L'étude du climat passé

Sauvegarder les données du climat passé

  1. Pourquoi sauvegarder les données sur le climat passé ?
  2. Traiter et mettre à disposition les données climatiques anciennes

Pourquoi sauvegarder les données sur le climat passé ?

Étudier le climat passé permet de mieux comprendre le fonctionnement du système climatique, clé pour anticiper ses évolutions futures. Pour cela, les climatologues doivent disposer de séries d'observations sur la période la plus longue possible. 

Une base nationale de données climatiques

Pour assurer sa mission de conservation de la mémoire du climat, Météo-France assure la collecte, le contrôle et l'archivage des données climatiques dans une base nationale. Elle contient les données de métropole, d'outre-mer et des TAAF (Terres australes et antarctiques françaises) observées au sol, en mer ou en altitude. Les principales informations recueillies concernent la température, les précipitations, l'humidité, la pression atmosphérique, le vent et le rayonnement.

Intégrer les données anciennes dans la base climatique

Si les données quotidiennes les plus anciennes présentes dans la base nationale datent de 1688 (Observatoire de Paris), la plupart des données disponibles sont postérieures à 1960. Ce recul de quelques décennies est trop court pour porter un diagnostic sur l'évolution du climat en France. Le nombre de longues séries d'observations météorologiques, de bonne qualité et de plus de 60 ans, est encore insuffisant. Ainsi, les climatologues travaillent à réunir des données plus anciennes, consignées dans des documents d'archives, notamment dans le cadre de l'action Data Rescue qui vise à enrichir la connaissance de notre patrimoine climatique.

Des longues séries de référence pour caractériser le climat et son évolution

Collectées, saisies, contrôlées puis validées, les données climatiques anciennes sont intégrées dans la base de données nationale et utilisées pour constituer de longues séries de référence, sur 100 à 150 ans. Ces séries permettent de replacer les événements climatiques extrêmes dans un contexte à long terme, de contribuer à l'avancement des études de détection et d'attribution des changements climatiques, et de fournir de meilleures données pour évaluer et calibrer les modèles numériques globaux et régionaux du climat.

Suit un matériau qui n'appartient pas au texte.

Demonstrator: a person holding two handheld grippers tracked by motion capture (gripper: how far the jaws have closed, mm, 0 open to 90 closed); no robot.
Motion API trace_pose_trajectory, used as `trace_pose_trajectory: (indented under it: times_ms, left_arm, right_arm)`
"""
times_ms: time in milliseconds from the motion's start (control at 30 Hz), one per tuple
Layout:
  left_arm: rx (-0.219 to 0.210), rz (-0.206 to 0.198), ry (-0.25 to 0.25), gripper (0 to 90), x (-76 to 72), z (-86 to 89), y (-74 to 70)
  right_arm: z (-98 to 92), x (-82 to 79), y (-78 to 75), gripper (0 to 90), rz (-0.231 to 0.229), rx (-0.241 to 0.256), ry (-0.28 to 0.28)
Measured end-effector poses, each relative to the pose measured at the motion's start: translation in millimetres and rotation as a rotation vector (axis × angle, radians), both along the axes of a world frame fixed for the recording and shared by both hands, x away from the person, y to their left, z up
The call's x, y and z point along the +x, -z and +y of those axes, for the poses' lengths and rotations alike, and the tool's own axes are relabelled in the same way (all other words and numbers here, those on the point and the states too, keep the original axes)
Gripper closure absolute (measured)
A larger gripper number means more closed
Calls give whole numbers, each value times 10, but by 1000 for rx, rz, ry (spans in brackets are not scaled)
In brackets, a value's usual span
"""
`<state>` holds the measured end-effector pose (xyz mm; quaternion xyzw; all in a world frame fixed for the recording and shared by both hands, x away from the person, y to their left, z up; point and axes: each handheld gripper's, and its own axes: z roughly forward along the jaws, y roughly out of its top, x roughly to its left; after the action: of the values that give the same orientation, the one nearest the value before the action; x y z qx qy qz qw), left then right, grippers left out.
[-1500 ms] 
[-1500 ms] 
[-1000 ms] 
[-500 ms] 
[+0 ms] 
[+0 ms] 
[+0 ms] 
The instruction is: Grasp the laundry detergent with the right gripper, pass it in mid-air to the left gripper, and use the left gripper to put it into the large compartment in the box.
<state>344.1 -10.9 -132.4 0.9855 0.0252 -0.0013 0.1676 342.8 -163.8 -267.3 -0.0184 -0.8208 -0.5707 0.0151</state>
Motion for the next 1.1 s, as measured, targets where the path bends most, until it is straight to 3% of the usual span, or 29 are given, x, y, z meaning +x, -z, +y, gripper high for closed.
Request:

Des archives du climat depuis le milieu du XVIIIe siècle

Relevé d'observations météorologiques réalisées en novembre 1816 à l'Observatoire Royal de Paris
Relevé d'observations météorologiques réalisées en novembre 1816 à l'Observatoire Royal de Paris. © Archives nationales – Météo-France
(Cliquer sur l'illustration pour l'agrandir)

 

Les programmes internationaux récents de sauvegarde des données climatiques visent à recenser et rendre accessibles toutes les données instrumentées disponibles depuis le milieu du XVIIIe siècle, essentiellement à partir d'archives originales constituées de relevés météorologiques anciens. Ces archives du climat sont dispersées en de multiples lieux de conservation selon qu'elles ont fait l'objet de versements dans des centres publics (Archives nationales, Archives départementales) ou qu'elles sont encore détenues par les différents centres de Météo-France. La France ayant une longue et riche histoire météorologique, les archives privées des sociétés savantes, des observatoires astronomiques, des monastères ou d'érudits peuvent également constituer une source complémentaire aux données de la météorologie nationale. En tout, ces collections représentent des kilomètres linéaires d'archives et plusieurs centaines de millions de données à récupérer et à exploiter. Les mettre au jour nécessite un travail d'enquête minutieux, généralement mené par les climatologues en collaboration avec des archivistes et des historiens.

Dans ce domaine, Météo-France a engagé, avec les Archives nationales et grâce au soutien de la Fondation BNP Paribas, un ambitieux programme de sauvegarde et de traitement d'archives sur le climat de la France et de ses anciennes colonies, de 1850 à 1960, à partir du fonds de la météorologie conservé à Fontainebleau.